◆ **WORK REQUIRED**
Give back all the data exactly, line by line.

==== DATASET CONTENT ====

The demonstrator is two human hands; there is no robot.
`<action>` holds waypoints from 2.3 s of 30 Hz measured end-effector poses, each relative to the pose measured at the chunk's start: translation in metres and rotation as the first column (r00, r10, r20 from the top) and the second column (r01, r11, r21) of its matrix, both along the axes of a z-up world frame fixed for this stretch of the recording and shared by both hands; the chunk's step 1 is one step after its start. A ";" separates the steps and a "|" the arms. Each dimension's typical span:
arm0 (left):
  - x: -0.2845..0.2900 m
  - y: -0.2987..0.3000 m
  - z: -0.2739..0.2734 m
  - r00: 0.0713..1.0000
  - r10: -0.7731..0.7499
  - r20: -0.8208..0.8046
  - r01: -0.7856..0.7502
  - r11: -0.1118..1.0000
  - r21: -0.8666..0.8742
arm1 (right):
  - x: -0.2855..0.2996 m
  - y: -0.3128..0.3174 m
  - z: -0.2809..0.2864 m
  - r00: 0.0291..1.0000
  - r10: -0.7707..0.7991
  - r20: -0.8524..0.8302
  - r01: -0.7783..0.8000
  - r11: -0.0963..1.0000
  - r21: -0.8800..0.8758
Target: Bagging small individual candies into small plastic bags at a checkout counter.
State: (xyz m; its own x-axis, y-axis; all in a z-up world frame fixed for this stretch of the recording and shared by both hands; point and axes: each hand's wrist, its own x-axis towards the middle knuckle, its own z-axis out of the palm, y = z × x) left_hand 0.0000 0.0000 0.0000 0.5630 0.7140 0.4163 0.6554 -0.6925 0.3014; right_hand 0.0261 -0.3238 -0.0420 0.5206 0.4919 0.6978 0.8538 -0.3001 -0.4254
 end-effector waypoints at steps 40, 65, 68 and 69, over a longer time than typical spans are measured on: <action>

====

◆ **FINISHED EXERCISE**
The demonstrator is two human hands; there is no robot.
`<action>` holds waypoints from 2.3 s of 30 Hz measured end-effector poses, each relative to the pose measured at the chunk's start: translation in metres and rotation as the first column (r00, r10, r20 from the top) and the second column (r01, r11, r21) of its matrix, both along the axes of a z-up world frame fixed for this stretch of the recording and shared by both hands; the chunk's step 1 is one step after its start. A ";" separates the steps and a "|" the arms. Each dimension's typical span:
arm0 (left):
  - x: -0.2845..0.2900 m
  - y: -0.2987..0.3000 m
  - z: -0.2739..0.2734 m
  - r00: 0.0713..1.0000
  - r10: -0.7731..0.7499
  - r20: -0.8208..0.8046
  - r01: -0.7856..0.7502
  - r11: -0.1118..1.0000
  - r21: -0.8666..0.8742
arm1 (right):
  - x: -0.2855..0.2996 m
  - y: -0.3128..0.3174 m
  - z: -0.2809..0.2864 m
  - r00: 0.0291..1.0000
  - r10: -0.7707..0.7991
  - r20: -0.8524..0.8302
  - r01: -0.7783..0.8000
  - r11: -0.0963..1.0000
  - r21: -0.8800..0.8758
Target: Bagging small individual candies into small plastic bags at a checkout counter.
State: (xyz m; its own x-axis, y-axis; all in a z-up world frame fixed for this stretch of the recording and shared by both hands; point and axes: each hand's wrist, its own x-axis towards the middle knuckle, its own z-axis out of the palm, y = z × x) left_hand 0.0000 0.0000 0.0000 0.5630 0.7140 0.4163 0.6554 -0.6925 0.3014; right_hand 0.0261 -0.3238 -0.0420 0.5206 0.4919 0.6978 0.8538 -0.3001 -0.4254
 end-effector waypoints at steps 40, 65, 68 and 69, over a longer time than typical spans are measured on: <action>

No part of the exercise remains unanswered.